Des efforts économiques à préserver

Dans un entretien accordé à RFI, l’enseignant à l’université de Bambey met en avant les efforts récents du Sénégal. Il cite l’élargissement des recettes fiscales et la compression des dépenses publiques. Il évoque aussi une discipline budgétaire plus rigoureuse.

Selon lui, le FMI devrait reconnaître ces efforts. Une restructuration de la dette risquerait, à ses yeux, de les décrédibiliser. Elle pourrait aussi exclure le Sénégal des marchés financiers.

Une solution théorique, mais risquée

Serigne Moussa Dia reconnaît que la restructuration peut sembler pertinente sur le plan théorique. Elle permettrait de rembourser plus lentement et à moindre coût.

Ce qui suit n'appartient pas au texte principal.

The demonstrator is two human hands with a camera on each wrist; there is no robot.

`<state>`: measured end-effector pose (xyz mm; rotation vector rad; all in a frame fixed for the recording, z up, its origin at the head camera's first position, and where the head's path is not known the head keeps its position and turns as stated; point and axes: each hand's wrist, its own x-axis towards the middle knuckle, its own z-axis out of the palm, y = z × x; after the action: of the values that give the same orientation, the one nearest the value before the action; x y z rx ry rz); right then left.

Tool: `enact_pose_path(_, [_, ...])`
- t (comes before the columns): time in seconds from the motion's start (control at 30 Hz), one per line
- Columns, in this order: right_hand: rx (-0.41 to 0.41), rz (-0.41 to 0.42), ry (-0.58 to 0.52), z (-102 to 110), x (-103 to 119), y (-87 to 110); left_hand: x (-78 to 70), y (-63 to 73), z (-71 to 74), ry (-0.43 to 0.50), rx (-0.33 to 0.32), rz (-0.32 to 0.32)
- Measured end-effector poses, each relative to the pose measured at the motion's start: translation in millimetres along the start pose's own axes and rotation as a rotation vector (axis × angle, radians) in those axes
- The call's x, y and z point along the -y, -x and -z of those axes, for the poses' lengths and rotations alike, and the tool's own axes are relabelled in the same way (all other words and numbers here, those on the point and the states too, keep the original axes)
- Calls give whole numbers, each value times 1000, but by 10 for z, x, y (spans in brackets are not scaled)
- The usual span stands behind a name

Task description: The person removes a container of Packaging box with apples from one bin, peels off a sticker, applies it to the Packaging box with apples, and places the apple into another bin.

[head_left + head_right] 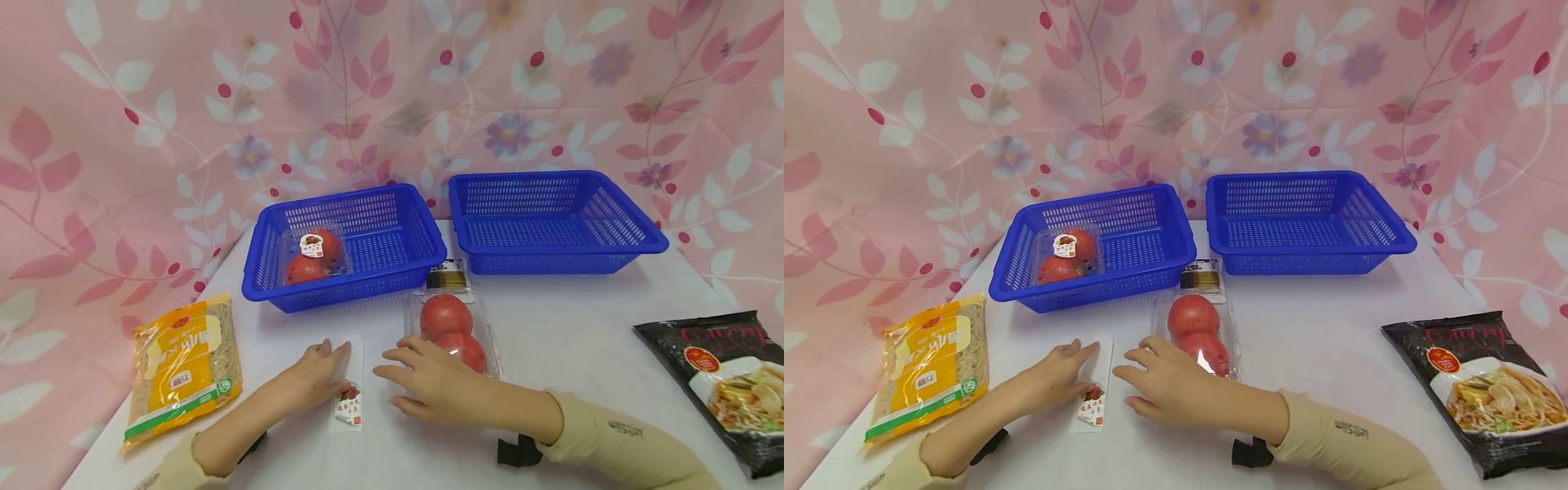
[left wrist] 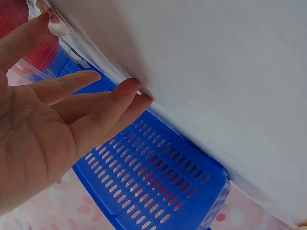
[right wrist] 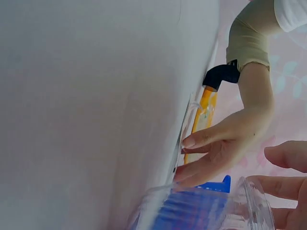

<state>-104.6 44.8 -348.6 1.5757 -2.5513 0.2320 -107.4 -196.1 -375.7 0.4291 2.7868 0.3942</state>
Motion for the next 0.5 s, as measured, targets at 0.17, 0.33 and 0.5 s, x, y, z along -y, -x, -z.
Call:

Toutefois, il s’interroge sur ses contreparties réelles.

La crainte d’une perte de souveraineté

L’économiste redoute une reprise en main du FMI sur l’économie nationale. Il estime que le gouvernement perdrait une partie de sa souveraineté. Il devrait accepter des conditionnalités strictes imposées par l’institution.

Un risque social majeur

Serigne Moussa Dia alerte sur d’éventuelles mesures impopulaires. Il évoque une réduction des subventions, notamment dans l’énergie. Le carburant et la Senelec pourraient être concernés.

Selon lui, ces décisions auraient un impact direct sur le quotidien des Sénégalais. Elles pourraient aussi provoquer des tensions sociales.